Shepherd Neame Braces for Energy Price Shock as Iran War Drives Up Costs

Shepherd Neame has become the latest pub company to voice alarm over the looming threat of escalating energy expenses, following the outbreak of war in Iran which has sent oil prices skyrocketing. The Kent-based brewer, pub, and hotel group, listed on the Aquis stock exchange, disclosed that its energy contracts are heavily hedged into the next financial year, with approximately 50 percent of agreements secured. However, this hedging strategy means the firm could face a sharp increase in cost pressures if energy prices fail to stabilise before 2027.

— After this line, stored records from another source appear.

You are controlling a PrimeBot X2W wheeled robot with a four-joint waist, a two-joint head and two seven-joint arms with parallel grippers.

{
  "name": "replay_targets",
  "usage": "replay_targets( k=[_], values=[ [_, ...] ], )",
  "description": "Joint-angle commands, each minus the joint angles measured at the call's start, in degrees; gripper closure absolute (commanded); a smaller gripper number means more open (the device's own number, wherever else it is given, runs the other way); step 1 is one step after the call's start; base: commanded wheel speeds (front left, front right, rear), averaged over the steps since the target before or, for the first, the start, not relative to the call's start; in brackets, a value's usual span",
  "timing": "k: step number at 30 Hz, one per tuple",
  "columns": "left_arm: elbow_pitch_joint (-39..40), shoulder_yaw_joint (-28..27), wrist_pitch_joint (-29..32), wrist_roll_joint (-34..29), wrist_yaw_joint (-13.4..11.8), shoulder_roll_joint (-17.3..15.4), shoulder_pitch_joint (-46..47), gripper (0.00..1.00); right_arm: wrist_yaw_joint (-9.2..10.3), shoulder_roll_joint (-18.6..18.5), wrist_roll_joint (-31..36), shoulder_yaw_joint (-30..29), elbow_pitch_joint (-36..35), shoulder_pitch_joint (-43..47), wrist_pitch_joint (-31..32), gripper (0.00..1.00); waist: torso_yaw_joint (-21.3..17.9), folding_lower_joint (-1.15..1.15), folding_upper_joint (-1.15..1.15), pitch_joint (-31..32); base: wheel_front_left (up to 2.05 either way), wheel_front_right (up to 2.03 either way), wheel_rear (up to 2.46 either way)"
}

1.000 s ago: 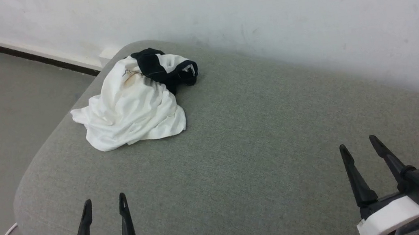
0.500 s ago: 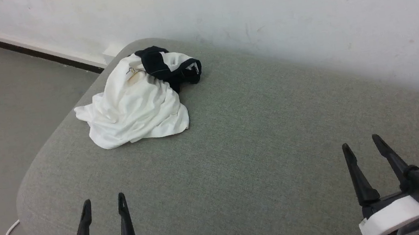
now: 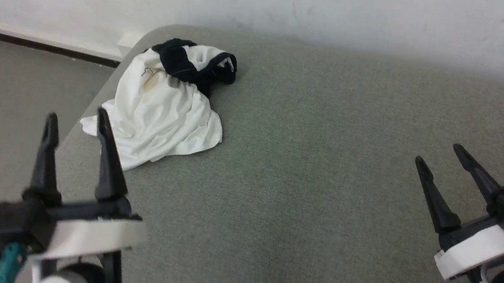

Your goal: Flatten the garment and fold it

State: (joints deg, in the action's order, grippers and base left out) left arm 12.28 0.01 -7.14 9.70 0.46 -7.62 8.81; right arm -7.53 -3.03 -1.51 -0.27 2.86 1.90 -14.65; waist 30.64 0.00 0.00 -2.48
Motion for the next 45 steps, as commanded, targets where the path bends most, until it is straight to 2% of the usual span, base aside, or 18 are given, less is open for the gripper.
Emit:
replay_targets(
  k=[1, 5, 12, 16, 23, 35, 45],
  values=[
    [-0.48, -0.19, 1.50, -0.01, 0.49, -0.87, 3.33, 0.00, 0.04, 0.15, 0.81, 0.15, -0.90, -1.55, 0.14, 0.00, -1.02, 0.00, 0.00, -3.29, 0.00, 0.00, 0.00],
    [-4.24, -0.25, 8.19, 0.66, 1.75, -3.46, 12.83, 0.00, 0.04, 0.15, 2.52, 0.34, -3.97, -3.38, 1.33, 0.00, -2.15, 0.00, 0.00, -6.81, 0.00, 0.00, 0.00],
    [-15.97, -0.30, 19.73, 1.74, 4.94, -11.32, 27.85, 0.00, 0.04, 0.15, 5.54, 1.39, -9.44, -4.94, 4.67, 0.00, -4.66, 0.00, 0.00, -13.04, 0.00, 0.00, 0.00],
    [-24.68, -0.85, 24.84, 4.11, 5.86, -14.60, 33.09, 0.00, 0.04, -0.40, 6.72, 2.25, -12.72, -6.01, 6.58, 0.00, -6.30, 0.00, 0.00, -16.83, 0.00, 0.00, 0.00],
    [-35.31, -0.61, 29.61, 7.50, 6.63, -18.57, 38.30, 0.00, 0.04, -2.33, 7.39, 3.35, -17.03, -7.96, 9.55, 0.00, -8.68, 0.00, 0.00, -21.64, 0.00, 0.00, 0.00],
    [-46.97, 2.39, 39.55, 11.10, 6.92, -21.01, 41.17, 0.00, 0.04, -5.03, 7.49, 3.28, -21.59, -8.17, 13.37, 0.00, -9.99, 0.00, 0.00, -27.14, 0.00, 0.00, 0.00],
    [-52.24, 2.97, 36.88, 13.98, 6.88, -18.78, 39.20, 0.02, 0.04, -6.87, 7.56, 3.63, -25.32, -8.61, 16.04, 0.00, -11.01, 0.00, 0.00, -28.32, 0.00, 0.00, 0.00]
  ],
)
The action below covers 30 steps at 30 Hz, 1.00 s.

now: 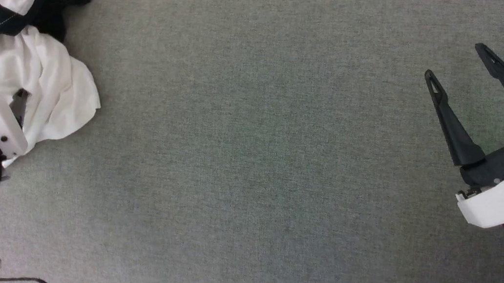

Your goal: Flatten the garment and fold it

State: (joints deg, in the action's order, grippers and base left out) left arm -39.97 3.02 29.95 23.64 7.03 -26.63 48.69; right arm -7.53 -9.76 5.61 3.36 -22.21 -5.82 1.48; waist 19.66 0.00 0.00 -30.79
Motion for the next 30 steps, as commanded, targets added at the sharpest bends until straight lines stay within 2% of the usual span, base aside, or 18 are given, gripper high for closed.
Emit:
replay_targets(
  k=[1, 2, 8, 18, 26, 30],
  values=[
    [-0.30, 0.27, -0.50, 0.37, 0.35, 0.17, -0.76, 0.78, 0.04, -0.27, 0.42, -0.01, -0.51, -0.88, 0.14, 0.00, -0.05, 0.00, 0.00, 0.03, 0.00, 0.00, 0.00],
    [-0.52, 0.65, -0.95, 0.63, 0.38, -0.05, -0.80, 1.00, 0.04, -0.35, 0.39, 0.02, -0.72, -0.88, 0.34, 0.00, -0.10, 0.00, 0.00, 0.11, 0.00, 0.00, 0.00],
    [-1.00, 3.58, -4.98, 2.08, 0.44, -2.62, -1.90, 1.00, 0.04, -0.25, -0.09, 0.22, -0.47, -0.38, 0.62, 0.00, -0.52, 0.00, 0.00, 2.08, 0.00, 0.00, 0.00],
    [-1.06, 5.64, -16.74, 1.46, 0.45, -6.17, -0.54, 1.00, 0.04, 0.84, -0.97, -0.13, 1.66, 0.84, -1.21, 0.00, -0.81, 0.00, 0.00, 8.18, 0.00, 0.00, 0.00],
    [4.59, 8.73, -24.27, 0.24, 0.46, -8.33, 5.91, 1.00, 0.04, 3.64, -1.99, -0.16, 5.50, 2.40, -4.65, 0.00, -1.20, 0.00, 0.00, 15.27, 0.00, 0.00, 0.00],
    [8.28, 9.50, -26.40, -0.08, 0.35, -7.43, 10.10, 1.00, 0.04, 4.99, -2.39, -1.03, 7.27, 3.30, -6.51, 0.00, -1.57, 0.00, 0.00, 18.35, 0.00, 0.00, 0.00]
  ],
)
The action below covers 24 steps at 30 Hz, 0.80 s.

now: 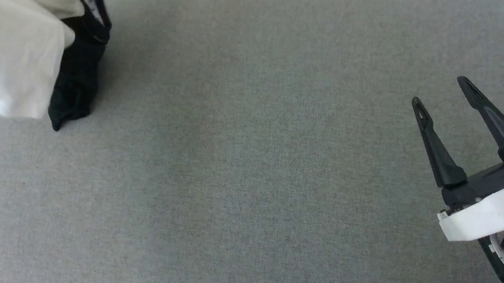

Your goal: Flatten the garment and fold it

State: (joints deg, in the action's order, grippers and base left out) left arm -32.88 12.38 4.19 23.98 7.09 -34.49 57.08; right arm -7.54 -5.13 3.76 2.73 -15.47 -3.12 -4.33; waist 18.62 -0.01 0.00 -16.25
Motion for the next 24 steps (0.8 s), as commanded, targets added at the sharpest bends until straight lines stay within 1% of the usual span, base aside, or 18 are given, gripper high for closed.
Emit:
replay_targets(
  k=[1, 6, 13, 19, 20, 24],
  values=[
    [2.14, 0.29, -0.83, -0.46, 0.23, 0.83, 2.71, 1.00, 0.05, 0.67, -0.65, -0.61, 0.95, 0.81, -1.17, 0.00, -0.70, 0.01, 0.00, 4.58, 0.00, 0.00, 0.00],
    [6.47, 0.53, -0.51, 0.54, -0.70, 3.96, 7.61, 1.00, 0.05, 1.81, -1.41, -1.31, 2.98, 1.77, -3.40, 0.00, -2.09, 0.01, 0.00, 8.34, 0.00, 0.00, 0.00],
    [11.82, 2.01, 4.15, 3.02, -2.03, 9.35, 11.72, 1.00, 0.05, 2.21, -3.71, -2.46, 5.03, 3.17, -5.68, 0.00, -5.78, 0.01, 0.00, 13.04, 0.00, 0.00, 0.00],
    [16.74, 2.52, 7.04, 6.30, -3.53, 14.54, 14.21, 1.00, 0.05, 2.23, -5.11, -4.36, 5.02, 4.18, -6.43, 0.00, -9.46, 0.01, 0.00, 14.58, 0.00, 0.00, 0.00],
    [16.74, 2.52, 7.04, 6.30, -3.53, 14.54, 14.21, 1.00, 0.05, 2.23, -5.11, -4.36, 5.02, 4.18, -6.43, 0.00, -9.46, 0.01, 0.00, 14.58, 0.00, 0.00, 0.00],
    [19.02, 3.75, 8.81, 8.28, -4.19, 18.59, 15.96, 1.00, 0.05, 2.24, -5.94, -5.53, 5.27, 5.12, -6.84, 0.00, -11.43, 0.01, 0.00, 14.74, 0.00, 0.00, 0.00]
  ],
)
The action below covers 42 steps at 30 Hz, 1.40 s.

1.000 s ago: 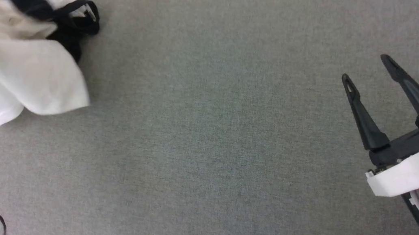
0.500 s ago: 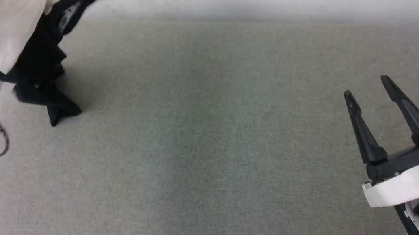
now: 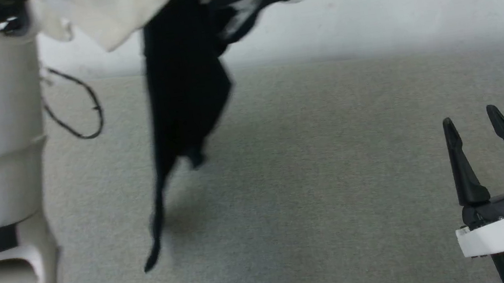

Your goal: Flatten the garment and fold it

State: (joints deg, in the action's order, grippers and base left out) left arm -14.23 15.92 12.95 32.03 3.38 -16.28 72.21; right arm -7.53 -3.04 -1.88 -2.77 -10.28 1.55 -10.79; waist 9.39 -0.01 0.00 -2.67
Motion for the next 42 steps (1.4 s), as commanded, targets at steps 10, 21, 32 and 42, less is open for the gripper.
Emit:
replay_targets(
  k=[10, 21, 32, 42],
  values=[
    [4.63, 5.28, 1.64, 3.33, -0.93, 9.51, 1.68, 1.00, 0.04, 0.15, -1.35, -0.59, 0.41, -0.49, -1.40, 0.00, -6.26, 0.01, 0.00, 0.19, 0.00, 0.00, 0.00],
    [2.16, 15.10, -1.77, 2.44, -2.45, 11.98, -16.65, 1.00, 0.04, 0.16, -2.06, -2.15, 0.80, -0.54, -2.28, 0.00, -8.26, 0.01, 0.00, -0.78, 0.00, 0.00, 0.00],
    [-11.90, 22.83, -11.29, -0.31, -3.98, 11.12, -39.37, 1.00, 0.04, 0.16, -1.83, -1.43, 0.21, -1.13, -2.17, 0.00, -10.17, 0.01, 0.00, -2.79, 0.00, 0.00, 0.00],
    [-22.98, 24.58, -13.29, 0.15, -3.63, 11.11, -43.79, 0.00, 0.04, 0.16, -1.60, -1.68, 0.24, -0.69, -1.74, 0.00, -9.59, 0.01, 0.00, -2.29, 0.00, 0.00, 0.00]
  ],
)
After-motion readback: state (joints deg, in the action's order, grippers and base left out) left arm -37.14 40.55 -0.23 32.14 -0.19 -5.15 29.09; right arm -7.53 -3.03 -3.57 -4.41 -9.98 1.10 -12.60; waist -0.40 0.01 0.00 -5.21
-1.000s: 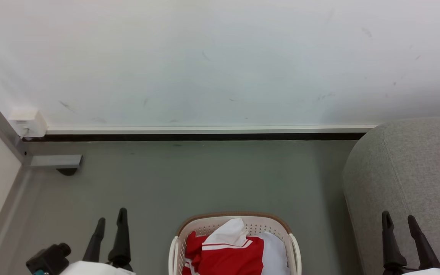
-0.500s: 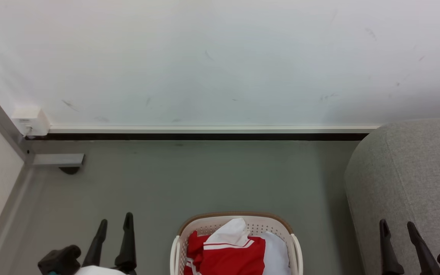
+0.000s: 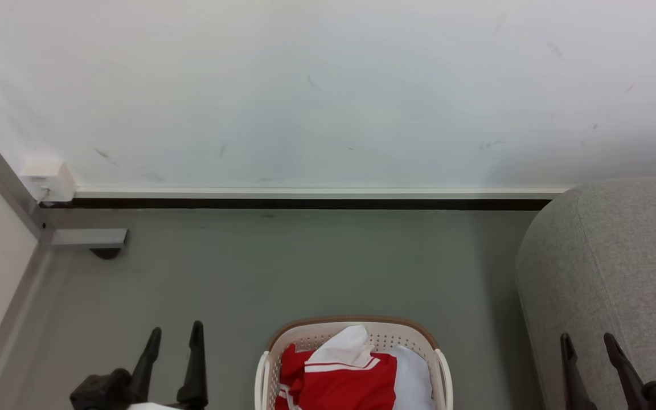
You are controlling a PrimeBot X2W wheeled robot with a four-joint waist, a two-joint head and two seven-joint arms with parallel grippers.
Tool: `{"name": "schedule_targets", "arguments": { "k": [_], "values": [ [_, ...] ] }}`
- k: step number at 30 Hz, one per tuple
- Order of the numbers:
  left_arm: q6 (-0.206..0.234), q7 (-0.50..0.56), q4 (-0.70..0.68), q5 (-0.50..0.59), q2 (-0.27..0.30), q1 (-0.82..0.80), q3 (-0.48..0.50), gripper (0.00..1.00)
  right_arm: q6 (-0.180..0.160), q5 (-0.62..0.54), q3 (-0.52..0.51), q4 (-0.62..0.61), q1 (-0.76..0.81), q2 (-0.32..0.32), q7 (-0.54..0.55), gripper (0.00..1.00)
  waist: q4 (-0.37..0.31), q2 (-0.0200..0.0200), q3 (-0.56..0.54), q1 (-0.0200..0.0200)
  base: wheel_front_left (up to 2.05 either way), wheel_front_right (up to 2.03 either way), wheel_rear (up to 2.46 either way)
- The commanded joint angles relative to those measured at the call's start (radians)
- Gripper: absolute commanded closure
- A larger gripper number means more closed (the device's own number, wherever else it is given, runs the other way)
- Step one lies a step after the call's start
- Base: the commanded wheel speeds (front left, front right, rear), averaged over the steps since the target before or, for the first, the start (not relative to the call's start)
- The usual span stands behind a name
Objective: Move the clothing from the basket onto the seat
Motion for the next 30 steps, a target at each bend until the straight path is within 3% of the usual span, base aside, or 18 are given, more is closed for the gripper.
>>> {"name": "schedule_targets", "arguments": {
  "k": [1,30],
  "values": [
    [0.003,-0.011,-0.006,0.039,0.009,0.008,-0.001,0.00,-0.002,-0.034,-0.001,-0.002,0.010,-0.010,-0.011,0.00,0.001,0.0000,-0.001,0.0000,0.00,0.00,0.00],
    [0.011,-0.054,-0.014,0.214,0.009,0.020,-0.020,0.00,-0.002,-0.220,0.000,-0.002,0.023,-0.010,-0.054,0.00,0.003,0.0000,0.003,0.0000,0.00,0.00,0.00]
  ]
}}
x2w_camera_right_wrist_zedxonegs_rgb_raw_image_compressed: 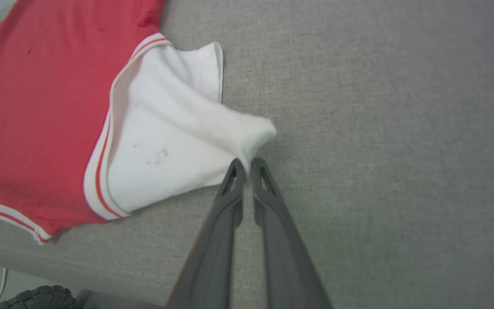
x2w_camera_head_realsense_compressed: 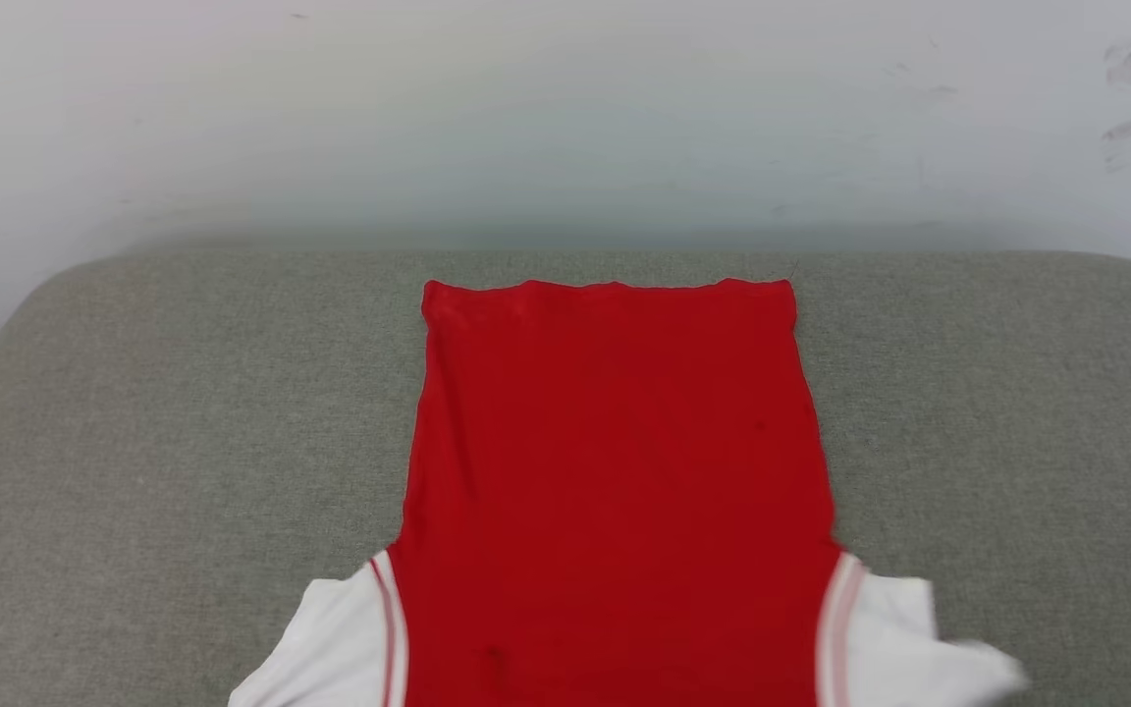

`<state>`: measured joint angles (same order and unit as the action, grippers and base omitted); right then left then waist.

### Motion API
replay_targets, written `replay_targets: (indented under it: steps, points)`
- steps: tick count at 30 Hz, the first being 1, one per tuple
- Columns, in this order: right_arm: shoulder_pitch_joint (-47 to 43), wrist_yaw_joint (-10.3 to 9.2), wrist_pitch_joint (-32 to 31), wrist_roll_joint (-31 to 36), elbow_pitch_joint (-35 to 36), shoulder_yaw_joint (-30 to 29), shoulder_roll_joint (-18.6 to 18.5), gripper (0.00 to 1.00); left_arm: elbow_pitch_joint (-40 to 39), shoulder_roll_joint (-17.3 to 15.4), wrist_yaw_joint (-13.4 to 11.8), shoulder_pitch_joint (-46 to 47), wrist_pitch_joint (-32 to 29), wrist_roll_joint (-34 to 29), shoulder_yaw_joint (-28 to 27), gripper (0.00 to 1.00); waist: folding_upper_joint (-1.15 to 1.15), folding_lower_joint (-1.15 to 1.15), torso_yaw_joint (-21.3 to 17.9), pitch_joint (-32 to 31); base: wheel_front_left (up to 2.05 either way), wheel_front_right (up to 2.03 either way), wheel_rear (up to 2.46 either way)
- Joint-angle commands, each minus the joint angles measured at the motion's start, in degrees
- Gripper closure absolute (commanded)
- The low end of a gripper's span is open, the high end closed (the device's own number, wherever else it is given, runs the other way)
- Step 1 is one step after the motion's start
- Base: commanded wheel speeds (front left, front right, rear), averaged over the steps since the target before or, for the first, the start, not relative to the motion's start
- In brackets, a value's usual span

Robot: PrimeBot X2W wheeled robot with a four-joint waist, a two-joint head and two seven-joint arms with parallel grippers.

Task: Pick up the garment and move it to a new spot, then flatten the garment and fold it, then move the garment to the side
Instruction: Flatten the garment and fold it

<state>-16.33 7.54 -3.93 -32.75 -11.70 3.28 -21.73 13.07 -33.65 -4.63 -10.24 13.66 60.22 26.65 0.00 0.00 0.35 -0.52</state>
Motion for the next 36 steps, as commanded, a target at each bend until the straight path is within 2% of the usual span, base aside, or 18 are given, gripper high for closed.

Industry Leaders Express Concern Over Inflationary Pressures

Jonathan Neame, chief executive of Shepherd Neame, highlighted the challenges in an interview with City AM. "Like many operators, we've been investing in new plant and equipment to reduce energy consumption... but there's no doubt that it is a concern," he stated. Neame emphasised that affordable and consistent energy, along with manageable labour costs, are crucial for business success, noting the significant impact seen during the Ukraine war on the sector. "So we sincerely hope that the situation in the Middle East stabilises quickly," he added.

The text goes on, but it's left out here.